**SUPPLIED INFORMATION**
◆ ◆ ◆ ◆
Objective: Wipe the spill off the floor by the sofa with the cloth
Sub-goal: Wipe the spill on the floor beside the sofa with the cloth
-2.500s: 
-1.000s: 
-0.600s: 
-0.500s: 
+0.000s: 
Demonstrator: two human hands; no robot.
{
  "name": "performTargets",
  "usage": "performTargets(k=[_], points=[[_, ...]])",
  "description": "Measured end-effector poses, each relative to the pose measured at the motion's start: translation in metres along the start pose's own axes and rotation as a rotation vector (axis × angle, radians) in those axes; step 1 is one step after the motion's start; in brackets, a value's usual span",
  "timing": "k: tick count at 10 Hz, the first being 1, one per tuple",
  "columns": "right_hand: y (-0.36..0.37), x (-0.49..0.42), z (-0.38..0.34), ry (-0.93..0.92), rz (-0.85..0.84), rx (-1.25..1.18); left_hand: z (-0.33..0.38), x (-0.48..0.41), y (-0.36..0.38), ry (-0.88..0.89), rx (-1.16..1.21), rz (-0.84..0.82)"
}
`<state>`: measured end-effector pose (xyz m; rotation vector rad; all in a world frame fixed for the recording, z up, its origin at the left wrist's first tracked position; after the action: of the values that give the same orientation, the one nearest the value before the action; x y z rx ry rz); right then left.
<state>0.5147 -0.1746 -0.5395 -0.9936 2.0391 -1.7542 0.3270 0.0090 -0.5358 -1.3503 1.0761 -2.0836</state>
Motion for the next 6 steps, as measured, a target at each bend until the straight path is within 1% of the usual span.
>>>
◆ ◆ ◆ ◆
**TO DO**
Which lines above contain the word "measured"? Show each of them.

**RESPONSE TO THIS EXERCISE**
  "description": "Measured end-effector poses, each relative to the pose measured at the motion's start: translation in metres along the start pose's own axes and rotation as a rotation vector (axis × angle, radians) in those axes; step 1 is one step after the motion's start; in brackets, a value's usual span",
`<state>`: measured end-effector pose (xyz m; rotation vector rad; all in a world frame fixed for the recording, z up, its origin at the left wrist's first tracked position; after the action: of the values that give the same orientation, the one nearest the value before the action; x y z rx ry rz); right then left.
Motion for the next 6 steps, as measured, a target at each bend until the straight path is within 1% of the usual span.

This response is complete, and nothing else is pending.